Locatelli, Pietro Antonio

Concerti grossi op. 1 Nr. 1-4 / Concerti grossi op. 1 Nr. 5-8 / Concerti grossi op. 1 Nr. 9-12 per Archi e Basso continuo, hg. von Agnese Pavanello

Rubrik: Noten
Verlag/Label: Eulenburg, Mainz 2007
erschienen in: das Orchester 12/2007 , Seite 79

Sie sind eine Frucht der römischen Zeit des 1695 in Bergamo geborenen Geigers und Komponisten Pietro Antonio Locatelli, die zwölf Concerti grossi op. 1 für Streicher.

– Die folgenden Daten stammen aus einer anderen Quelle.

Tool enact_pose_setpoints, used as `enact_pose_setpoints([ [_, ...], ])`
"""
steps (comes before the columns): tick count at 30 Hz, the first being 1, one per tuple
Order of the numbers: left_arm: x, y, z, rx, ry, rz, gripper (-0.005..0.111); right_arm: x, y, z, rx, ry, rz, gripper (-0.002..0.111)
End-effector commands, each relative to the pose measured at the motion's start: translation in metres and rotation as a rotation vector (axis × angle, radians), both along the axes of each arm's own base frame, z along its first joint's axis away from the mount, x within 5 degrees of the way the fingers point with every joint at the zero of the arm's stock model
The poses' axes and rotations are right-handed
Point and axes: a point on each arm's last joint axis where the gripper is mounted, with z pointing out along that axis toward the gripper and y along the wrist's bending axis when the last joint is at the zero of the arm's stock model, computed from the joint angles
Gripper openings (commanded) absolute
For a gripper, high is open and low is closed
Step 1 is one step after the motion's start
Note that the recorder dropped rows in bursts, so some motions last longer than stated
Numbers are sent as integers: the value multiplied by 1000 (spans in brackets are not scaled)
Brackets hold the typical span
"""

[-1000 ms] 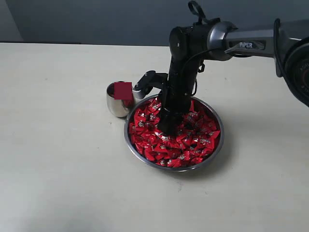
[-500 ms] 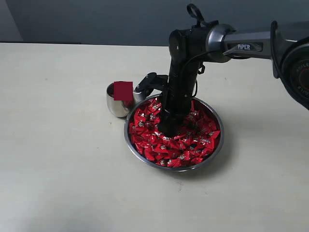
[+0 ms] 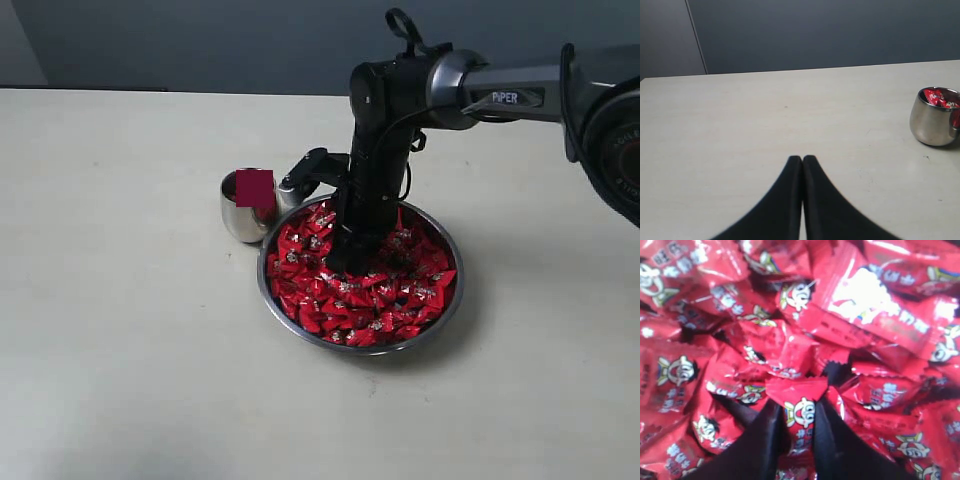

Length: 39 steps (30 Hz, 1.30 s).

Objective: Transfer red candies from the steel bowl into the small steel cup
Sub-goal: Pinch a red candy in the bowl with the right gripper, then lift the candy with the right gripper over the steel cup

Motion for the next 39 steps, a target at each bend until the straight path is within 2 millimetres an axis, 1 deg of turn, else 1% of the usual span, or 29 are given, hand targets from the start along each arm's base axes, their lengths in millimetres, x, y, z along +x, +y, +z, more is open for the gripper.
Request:
enact_pose_setpoints([
  [1, 0, 0, -1, -2, -3, -7, 0, 1, -1, 0, -14, -5, 9, -1],
  [5, 0, 0, -1, -2, -3, -7, 0, 1, -2, 8, -9, -20, 12, -1],
  [13, 0, 0, -1, -2, -3, -7, 0, 2, -3, 44, 42, -105, 16, -1],
  [21, 0, 0, -1, -2, -3, -7, 0, 0, -4, 72, 87, -163, 11, -1],
  [23, 0, 0, -1, -2, -3, -7, 0, 1, -4, 81, 105, -199, -2, -1],
  [30, 0, 0, -1, -2, -3, -7, 0, 13, -8, 114, 154, -427, -100, -1],
  [34, 0, 0, -1, -2, -3, -7, 0, 19, -2, 123, 226, -466, -132, -1],
  [38, 0, 0, -1, -2, -3, -7, 0, 29, 11, 134, 311, -472, -165, -1],
  [39, 0, 0, -1, -2, -3, -7, 0, 32, 15, 134, 324, -469, -172, -1],
])
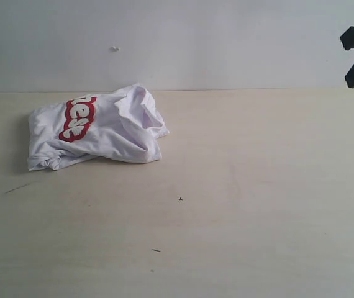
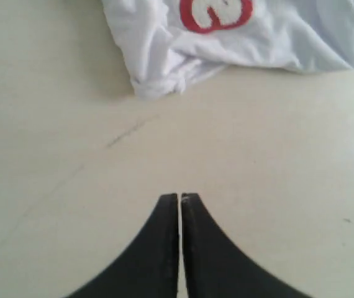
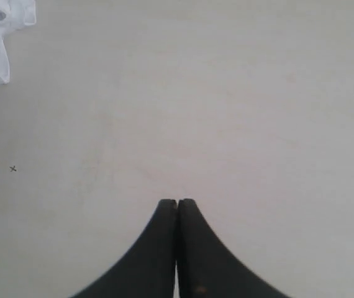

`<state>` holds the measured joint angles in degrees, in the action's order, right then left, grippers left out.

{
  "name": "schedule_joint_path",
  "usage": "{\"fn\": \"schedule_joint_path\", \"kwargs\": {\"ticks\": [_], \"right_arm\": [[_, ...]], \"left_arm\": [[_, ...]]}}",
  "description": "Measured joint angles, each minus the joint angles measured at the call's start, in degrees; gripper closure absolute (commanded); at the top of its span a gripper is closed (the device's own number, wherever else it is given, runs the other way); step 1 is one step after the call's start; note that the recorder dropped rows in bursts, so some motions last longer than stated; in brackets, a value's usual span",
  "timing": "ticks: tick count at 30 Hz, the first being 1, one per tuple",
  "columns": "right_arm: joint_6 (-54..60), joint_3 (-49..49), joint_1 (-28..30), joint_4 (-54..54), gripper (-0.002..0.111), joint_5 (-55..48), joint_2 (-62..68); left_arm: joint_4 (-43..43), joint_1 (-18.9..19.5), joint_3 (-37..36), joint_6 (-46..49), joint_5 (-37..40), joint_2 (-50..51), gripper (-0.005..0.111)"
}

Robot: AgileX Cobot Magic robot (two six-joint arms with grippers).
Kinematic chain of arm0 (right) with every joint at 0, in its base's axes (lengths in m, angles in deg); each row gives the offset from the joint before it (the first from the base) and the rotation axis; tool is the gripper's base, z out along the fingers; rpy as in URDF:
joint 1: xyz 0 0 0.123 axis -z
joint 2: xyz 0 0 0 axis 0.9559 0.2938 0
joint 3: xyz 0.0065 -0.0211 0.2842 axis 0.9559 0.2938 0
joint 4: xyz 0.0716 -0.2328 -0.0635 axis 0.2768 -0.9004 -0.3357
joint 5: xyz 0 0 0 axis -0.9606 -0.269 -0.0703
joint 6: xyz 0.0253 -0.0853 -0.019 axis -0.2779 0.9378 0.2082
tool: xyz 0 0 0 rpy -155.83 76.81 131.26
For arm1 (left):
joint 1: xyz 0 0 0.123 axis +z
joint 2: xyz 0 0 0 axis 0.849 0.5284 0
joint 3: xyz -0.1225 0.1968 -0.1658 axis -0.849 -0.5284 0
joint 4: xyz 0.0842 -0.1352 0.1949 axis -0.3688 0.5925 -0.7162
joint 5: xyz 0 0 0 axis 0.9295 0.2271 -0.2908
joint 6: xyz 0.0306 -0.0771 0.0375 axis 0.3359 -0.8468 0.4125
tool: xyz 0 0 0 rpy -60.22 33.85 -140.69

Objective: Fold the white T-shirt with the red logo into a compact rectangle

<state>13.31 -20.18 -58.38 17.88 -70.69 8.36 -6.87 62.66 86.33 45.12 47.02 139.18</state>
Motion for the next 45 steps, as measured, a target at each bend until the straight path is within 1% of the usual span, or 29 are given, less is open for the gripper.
{"fn": "schedule_joint_path", "kwargs": {"ticks": [2, 3, 7, 11, 13, 15, 16, 18, 22, 27, 30, 35, 39, 43, 45], "right_arm": [[-0.66, 2.08, 0.0, -0.17, 0.108, 0.55, -2.69], [-1.1, 3.69, 0.0, -0.39, 0.108, 0.92, -3.9], [-2.6, 11.71, 0.0, -1.23, 0.108, 3.36, -8.26], [-4.97, 22.57, 0.0, -1.23, 0.108, 10.68, -16.65], [-6.13, 25.97, 0.0, -1.23, 0.108, 13.8, -19.83], [-6.31, 29.58, 0.0, -0.78, 0.108, 17.11, -22.9], [-6.31, 30.67, 0.0, -0.65, 0.108, 18.28, -23.75], [-6.17, 36.47, 0.0, -0.29, 0.108, 24.44, -28.2], [-1.27, 43.21, 0.0, 4.17, 0.108, 30.76, -34.65], [2.88, 43.84, 0.0, 7.15, 0.108, 35.51, -39.29], [9.25, 43.84, 0.0, 12.4, 0.108, 36.73, -40.73], [19.29, 43.97, 0.0, 20.06, 0.108, 37.1, -42.12], [23.78, 44.14, 0.0, 23.41, 0.108, 37.54, -43.2], [27.79, 47.11, 0.0, 26.09, 0.108, 40.48, -45.56], [30.69, 49.29, 0.0, 29.26, 0.108, 42.3, -47.7]], "left_arm": [[0.46, 0.0, -5.81, 0.26, -1.36, -4.23, 0.104], [0.74, 0.0, -10.25, 0.26, -2.8, -6.72, 0.104], [0.74, 0.0, -24.18, 0.24, -10.38, -17.11, 0.104], [0.86, 0.0, -42.6, -0.52, -18.84, -31.27, 0.104], [1.45, 0.0, -47.75, -0.9, -21.76, -36.54, 0.104], [2.35, 0.0, -50.98, -0.9, -24.41, -41.57, 0.104], [2.47, 0.0, -51.97, -0.9, -25.62, -43.76, 0.104], [2.59, 0.0, -54.5, -0.9, -27.94, -50.76, 0.104], [2.82, 0.0, -56.87, -0.9, -28.15, -60.0, 0.104], [2.98, -0.23, -57.52, -0.9, -27.49, -70.6, 0.104], [3.27, -0.23, -57.52, -1.0, -27.49, -76.73, 0.104], [3.49, -0.23, -57.52, -1.13, -27.46, -83.74, 0.104], [3.63, -0.23, -57.52, -1.13, -27.19, -87.75, 0.104], [3.74, -0.23, -57.52, -1.13, -24.48, -90.72, 0.104], [3.74, -0.23, -57.52, -1.13, -23.78, -92.07, 0.104]]}}
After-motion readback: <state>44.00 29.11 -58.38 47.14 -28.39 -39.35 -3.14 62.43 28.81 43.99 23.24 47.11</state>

Das große Vorbild dieser Werkgruppe sind die berühmten Concerti grossi op. 6 von Arcangelo Corelli, der als bedeutendster Ahnvater der Gattung gilt. Locatelli, der ab 1711 in der ewigen Stadt weilte, war möglicherweise ein Schüler Corellis. Auf jeden Fall orientiert sich sein Opus 1 sehr deutlich an Corellis op. 6. Allein schon die Anlage des Zyklus ist ganz ähnlich. Auch bei Locatelli ist die Nummer 8 ein Weihnachtskonzert mit einem dafür typischen Pastorale-Satz. Von diesem achten Konzert hatte übrigens Johann Sebastian Bach in Leipzig einen handschriftlichen Stimmensatz in Besitz. Erschienen ist Locatellis Opus 1 acht Jahre nach Corellis Tod 1721 bei Roger in Amsterdam. Damals war der Meister aus Bergamo noch in Italien, ab 1729 ließ er sich dann aber in der holländischen Metropole nieder, wo er als angesehener und vermögender Künstler im Jahr 1764 68-jährig starb.
Die vorliegende Edition der Concerti grossi op. 1 des Pietro Antonio Locatelli als Taschenpartituren in drei Bänden wurde deshalb auch sowohl von niederländischen wie italienischen Institutionen gefördert. Sie ist Teil einer Gesamtausgabe der Werke Locatellis, entstand in Zusammenarbeit mit der Locatelli-Stiftung Amsterdam/Cremona und wurde von Agnese Pavanello betreut.
Der Notentext, von dem auch Aufführungsmaterial erhältlich ist, wurde von der an der Universität Salzburg tätigen Musikwissenschaftlerin Agnese Pavanello vorzüglich editiert. Es ist eine Edition, die den gebotenen wissenschaftlichen Ansprüchen gerecht wird. Basis ist ganz offensichtlich die Druckausgabe, die nur mit wenigen Zusätzen (durch Klammern oder Strichelung gekennzeichnet) versehen ist, die sich von selbst verstehen. Der Generalbass ist beziffert.
Wie die Herausgeberin in ihrem Vorwort schreibt, gehen diese Werke über das Vorbild Corelli in eigenständiger Weise hinaus und warten mit vielen unkonventionellen Lösungen auf. Es wäre ihnen zu wünschen, dass diese Edition sie bekannter macht und ihre Präsenz in Konzerten und auf CD steigert. Der Blick in die Partituren – dank dieser Ausgabe nun leicht möglich – beweist gleichsam Seite für Seite, dass die Beschäftigung mit diesem Zyklus eine lohnende Sache ist. Neben ungewöhnlichen melodisch-harmonischen Wendungen und stilistischer Vielfalt zeichnen die ausgesuchte Expressivität der langsamen Sätze und die Originalität im Wechselspiel von Concertino (mit bis zu fünf Solisten) und Concerto grosso Locatellis op. 1 aus und machen es zu einem wichtigen Werkkomplex der barocken Instrumentalmusik.